I am about to build a new Vivarium because a parasite(?) is killing all my plants. And I wonder how I can get rid of this thing when I move my orchid's to the new terrarium. 

I have very good ventilation and the orchids/plants are never longer than 15min wet. There are very delicate orchids in my vivarium and they aren't doing well after they got infested by this thing.

Thanks for any help!









Gesendet von meinem SM-G960F mit Tapatalk


----------



## Johanovich (Jan 23, 2017)

Not easy to distinguish from the pictures, but it looks like either a species of rust fungus, or algae.

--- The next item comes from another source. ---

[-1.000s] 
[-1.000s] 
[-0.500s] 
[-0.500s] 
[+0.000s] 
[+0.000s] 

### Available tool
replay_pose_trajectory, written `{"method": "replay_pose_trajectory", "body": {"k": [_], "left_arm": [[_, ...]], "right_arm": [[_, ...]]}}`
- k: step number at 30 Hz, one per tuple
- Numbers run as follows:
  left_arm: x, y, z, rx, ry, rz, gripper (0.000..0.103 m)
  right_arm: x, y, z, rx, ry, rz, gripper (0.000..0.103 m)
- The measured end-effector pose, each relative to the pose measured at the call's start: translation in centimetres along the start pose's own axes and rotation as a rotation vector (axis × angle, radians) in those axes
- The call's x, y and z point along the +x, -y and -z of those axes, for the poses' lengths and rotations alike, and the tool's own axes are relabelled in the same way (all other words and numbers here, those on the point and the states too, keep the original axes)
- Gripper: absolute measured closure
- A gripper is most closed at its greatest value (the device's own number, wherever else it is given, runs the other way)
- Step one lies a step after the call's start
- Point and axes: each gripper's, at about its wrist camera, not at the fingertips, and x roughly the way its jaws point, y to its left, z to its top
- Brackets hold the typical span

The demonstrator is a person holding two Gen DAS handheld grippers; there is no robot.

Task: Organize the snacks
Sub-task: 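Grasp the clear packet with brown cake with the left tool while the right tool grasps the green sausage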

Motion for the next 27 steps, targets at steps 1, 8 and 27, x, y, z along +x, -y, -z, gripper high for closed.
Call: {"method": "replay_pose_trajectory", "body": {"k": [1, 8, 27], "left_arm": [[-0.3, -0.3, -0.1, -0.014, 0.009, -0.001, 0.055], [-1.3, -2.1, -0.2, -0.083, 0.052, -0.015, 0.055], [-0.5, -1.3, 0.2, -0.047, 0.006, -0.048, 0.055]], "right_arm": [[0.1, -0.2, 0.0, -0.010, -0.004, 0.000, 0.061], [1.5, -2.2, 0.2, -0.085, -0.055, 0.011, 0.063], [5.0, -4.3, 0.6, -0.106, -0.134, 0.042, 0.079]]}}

Fungus can be treated relatively easily, algae will pop up again after a while if conditions are suitable for them. Are there animals in the vivaria?


----------



## Bengt (Aug 27, 2014)

Johanovich said:


> Are there animals in the vivaria?


 yes, 6 dendrobates auratus. If I touch the "fungus" its like a dry powder not like algae.



Gesendet von meinem SM-G960F mit Tapatalk


----------



## Johanovich (Jan 23, 2017)

Bengt said:


> yes, 6 dendrobates auratus. If I touch the "fungus" its like a dry powder not like algae.
> 
> 
> 
> Gesendet von meinem SM-G960F mit Tapatalk


Sounds more like a rust fungus then. Problem is you can't treat when your frogs are around the plants. Rusts also spread very easily to other plants and may not always be visible on the outside.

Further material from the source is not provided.